Great Sky Woman by Steven Barnes

Author:Steven Barnes
Language: eng
Format: epub, mobi
ISBN: 9780345493392
Publisher: Random House Publishing Group
Published: 2006-06-26T16:00:00+00:00


In the chill of early morning’s darkness, the four girls limped along toward their unknown destination. By the time the sun’s glow appeared along the eastern horizon T’Cori’s legs burned and shook. She stumbled but did not fall. Her bound hands challenged her balance, and she struggled to stay erect.

The three Others walked them at a pace just below a trot, alert as lions on the prowl. Despite their ferocious strength and power, their captors were wary. Not fearful—when she read their num-fire, the red was mixed with black: an awareness of death without terror of it. These creatures lived in the space of death. Knew it as no Ibandi hunter she had ever read. They simply were not like Ibandi men.

Fear drove thought from T’Cori’s mind, leaving nothing but dread of their fate.

What was to be their fate? Were they merely fresh meat, as some of the clansmen thought? Or were other, even more terrible hungers to be satisfied?
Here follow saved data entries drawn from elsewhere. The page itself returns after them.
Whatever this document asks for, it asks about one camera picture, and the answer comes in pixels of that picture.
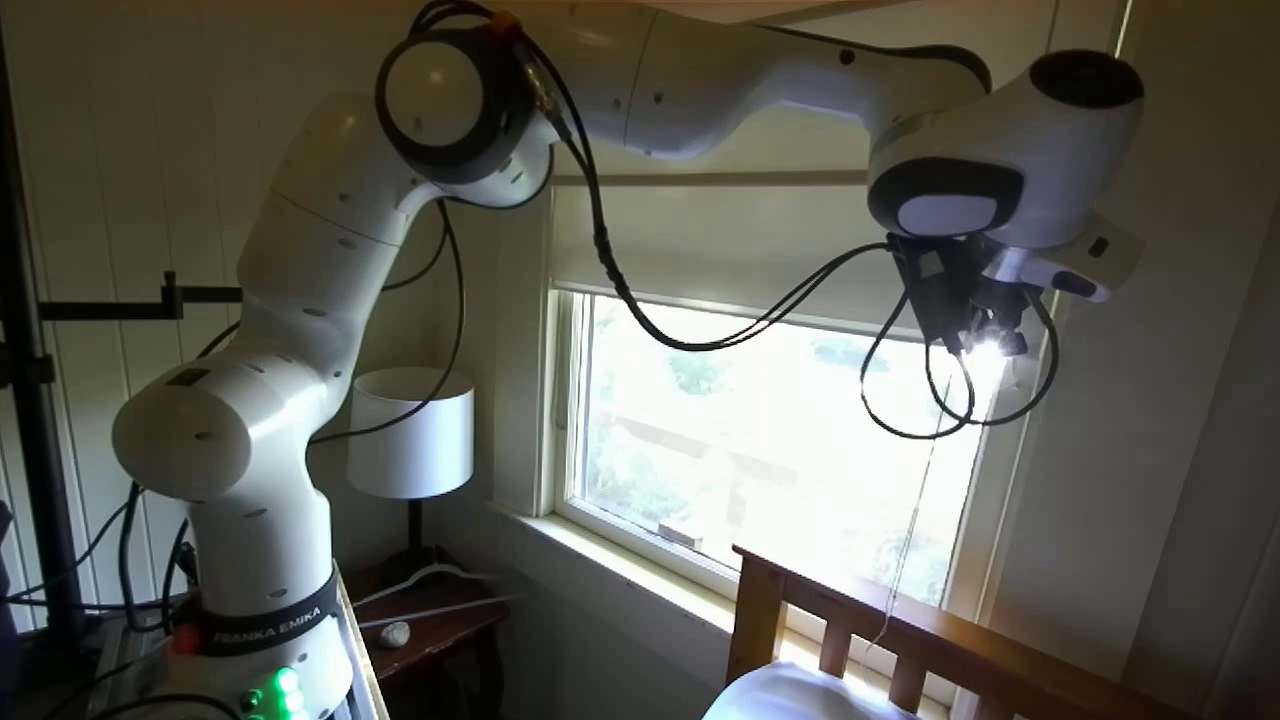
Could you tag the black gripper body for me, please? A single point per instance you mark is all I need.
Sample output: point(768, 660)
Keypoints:
point(955, 272)

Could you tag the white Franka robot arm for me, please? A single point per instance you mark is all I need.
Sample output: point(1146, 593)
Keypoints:
point(441, 203)

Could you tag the beige roller blind curtain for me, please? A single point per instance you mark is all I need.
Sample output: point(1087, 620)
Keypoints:
point(744, 252)

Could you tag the white shade table lamp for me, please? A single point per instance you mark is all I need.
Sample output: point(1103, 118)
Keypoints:
point(411, 435)

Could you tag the dark wooden nightstand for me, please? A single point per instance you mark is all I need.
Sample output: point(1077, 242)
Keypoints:
point(432, 640)

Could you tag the small white round object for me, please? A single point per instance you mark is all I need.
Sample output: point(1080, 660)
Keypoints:
point(396, 632)

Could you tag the black stand pole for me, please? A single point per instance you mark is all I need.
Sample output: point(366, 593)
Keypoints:
point(33, 402)

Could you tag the white window frame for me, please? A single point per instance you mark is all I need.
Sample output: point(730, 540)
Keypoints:
point(574, 413)

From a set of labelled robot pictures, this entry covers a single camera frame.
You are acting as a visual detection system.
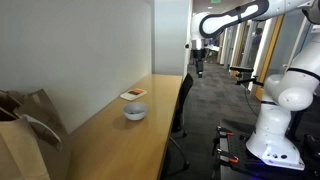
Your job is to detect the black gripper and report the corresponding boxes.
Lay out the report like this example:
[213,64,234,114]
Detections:
[192,48,206,79]

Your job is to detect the white bowl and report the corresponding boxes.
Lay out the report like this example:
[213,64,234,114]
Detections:
[122,101,149,121]

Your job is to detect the black office chair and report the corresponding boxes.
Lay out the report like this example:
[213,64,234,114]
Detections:
[165,73,195,175]

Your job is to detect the white book orange black cover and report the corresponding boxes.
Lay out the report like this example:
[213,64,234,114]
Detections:
[119,87,148,102]

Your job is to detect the brown paper bag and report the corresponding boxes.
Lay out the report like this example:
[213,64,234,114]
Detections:
[0,88,69,180]

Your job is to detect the black camera on stand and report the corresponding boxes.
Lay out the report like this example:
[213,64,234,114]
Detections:
[229,65,265,87]

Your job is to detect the black clamp orange handle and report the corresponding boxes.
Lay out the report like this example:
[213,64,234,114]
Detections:
[215,148,240,165]
[215,125,236,138]

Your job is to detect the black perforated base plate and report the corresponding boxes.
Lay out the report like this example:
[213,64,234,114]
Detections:
[213,119,320,180]

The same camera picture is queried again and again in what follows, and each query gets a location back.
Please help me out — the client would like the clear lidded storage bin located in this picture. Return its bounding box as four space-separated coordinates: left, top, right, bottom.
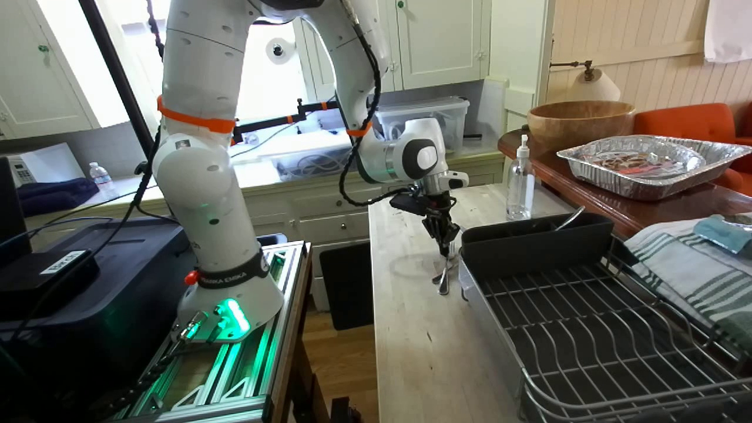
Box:
373 94 471 154

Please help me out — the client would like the dark brown wooden table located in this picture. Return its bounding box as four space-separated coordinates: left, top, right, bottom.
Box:
495 127 752 243

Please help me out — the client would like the silver spoon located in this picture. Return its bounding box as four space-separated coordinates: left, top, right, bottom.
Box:
436 255 462 284

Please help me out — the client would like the black boom with orange clamps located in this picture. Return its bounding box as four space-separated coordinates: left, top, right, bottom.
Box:
229 96 341 141

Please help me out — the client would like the black diagonal pole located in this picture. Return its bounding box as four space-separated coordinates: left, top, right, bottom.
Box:
77 0 160 161

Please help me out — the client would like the silver fork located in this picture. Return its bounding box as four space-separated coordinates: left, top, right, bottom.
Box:
432 261 461 298

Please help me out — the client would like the white hanging cloth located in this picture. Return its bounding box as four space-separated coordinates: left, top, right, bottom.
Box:
703 0 752 67

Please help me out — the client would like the black control box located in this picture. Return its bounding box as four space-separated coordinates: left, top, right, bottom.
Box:
0 220 194 423

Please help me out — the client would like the black labelled device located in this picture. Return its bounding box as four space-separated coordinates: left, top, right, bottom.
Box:
0 247 103 320

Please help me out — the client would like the white panelled cabinet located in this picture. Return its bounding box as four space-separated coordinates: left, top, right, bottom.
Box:
0 0 137 143
382 0 493 94

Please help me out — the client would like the clear hand sanitizer bottle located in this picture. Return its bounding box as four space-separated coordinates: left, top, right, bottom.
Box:
503 132 538 223

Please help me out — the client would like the orange sofa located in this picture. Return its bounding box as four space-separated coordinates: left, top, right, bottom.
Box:
631 101 752 197

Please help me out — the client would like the white paper towel roll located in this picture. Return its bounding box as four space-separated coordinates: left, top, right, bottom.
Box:
264 36 299 67

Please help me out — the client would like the white dome lamp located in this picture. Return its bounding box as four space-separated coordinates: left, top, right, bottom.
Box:
547 60 622 107

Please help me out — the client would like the large wooden bowl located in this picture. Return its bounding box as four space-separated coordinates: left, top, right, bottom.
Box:
526 100 636 155

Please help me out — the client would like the chrome wire dish rack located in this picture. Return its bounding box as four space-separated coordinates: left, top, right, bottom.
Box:
477 261 752 423

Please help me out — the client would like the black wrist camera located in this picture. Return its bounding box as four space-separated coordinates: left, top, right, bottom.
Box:
387 191 429 216

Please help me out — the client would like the small clear water bottle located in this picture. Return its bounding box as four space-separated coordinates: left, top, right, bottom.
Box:
87 161 113 195

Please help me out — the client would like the black cutlery holder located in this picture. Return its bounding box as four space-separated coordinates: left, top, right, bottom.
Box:
459 211 615 277

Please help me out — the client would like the navy blue cloth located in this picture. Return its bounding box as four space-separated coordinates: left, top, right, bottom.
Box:
16 177 100 220

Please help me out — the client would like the aluminium foil tray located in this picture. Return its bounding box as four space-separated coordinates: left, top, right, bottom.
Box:
555 135 752 206

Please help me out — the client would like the black coiled gripper cable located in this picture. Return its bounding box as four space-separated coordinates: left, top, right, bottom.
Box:
335 21 412 211

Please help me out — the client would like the aluminium robot mount stand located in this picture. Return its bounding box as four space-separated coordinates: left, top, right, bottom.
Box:
114 237 315 423

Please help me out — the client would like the cream counter with drawers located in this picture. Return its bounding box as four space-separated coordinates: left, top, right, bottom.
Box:
26 148 508 315

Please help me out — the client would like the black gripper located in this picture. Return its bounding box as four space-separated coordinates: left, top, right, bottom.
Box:
417 191 466 264

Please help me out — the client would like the teal cloth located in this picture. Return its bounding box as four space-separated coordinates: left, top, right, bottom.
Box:
691 214 752 260

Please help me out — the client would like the clear storage bin with cables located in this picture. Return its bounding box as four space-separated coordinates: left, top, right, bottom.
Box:
268 124 365 182

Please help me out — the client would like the black screen edge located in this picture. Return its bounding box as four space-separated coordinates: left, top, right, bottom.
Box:
0 155 32 269

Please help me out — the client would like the white green striped towel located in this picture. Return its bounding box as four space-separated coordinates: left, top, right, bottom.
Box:
622 216 752 348
On and on southward they walked, through most of the day. With every passing step the southern mountain ridges grew just a hair closer, and any remaining bits of hope drained away. Her sisters were all but dead. Their heads drooped, shoulders slumped in exhaustion and despair. They had had a few rest breaks, sufficient time to chew on scraps of dried deer meat thrust into their hands by their captors.

Anytime one of them tried to speak, they were all cuffed. Only silence and sobbing were allowed.

Twice that first day they had stopped to sip brackish water from stagnant pools. Flamingos bloomed like bamboo stalks on the far side of the pond, balancing upon their single sticklike legs. Shaded in pink and white, the birds watched them incuriously. A delicate gold-and-green butterfly landed on a flower not an arm’s reach from T’Cori as she drank, but for once its beauty failed to lighten her heart.

Butterfly Spring. Yes. She was a butterfly who had seen her last spring. Tears streamed from her eyes.

That night the girls were allowed to sleep, but T’Cori’s hands were tied to a flat-topped acacia tree. One of the Others—she called him Notch-Ear because of a jagged wound on the left lobe—remained awake all the night long. It was easy to understand why. Considering how they had so recently slaughtered two Ibandi, these hunters would have little taste for risking the same fate.

And that, strangely, she found comforting. Despite their strangeness, these were men, not demons. Men who sought to avoid death.

T’Cori opened her mouth to whisper. “Dove—” she began.

The girl shivered, and kicked her leg with a thump. T’Cori could barely see Dove’s face, but her eyes shone with terror in the darkness.

Do not speak.

Dove closed her eyes tightly.

The others were no better: T’Cori could see it in Quiet Water’s slumped shoulders, the way Fawn had curled into a ball at Dove’s side.

Her sisters had already begun to abandon hope.

She would not. Could not.

And then, just before midnight, she was dreamlessly asleep.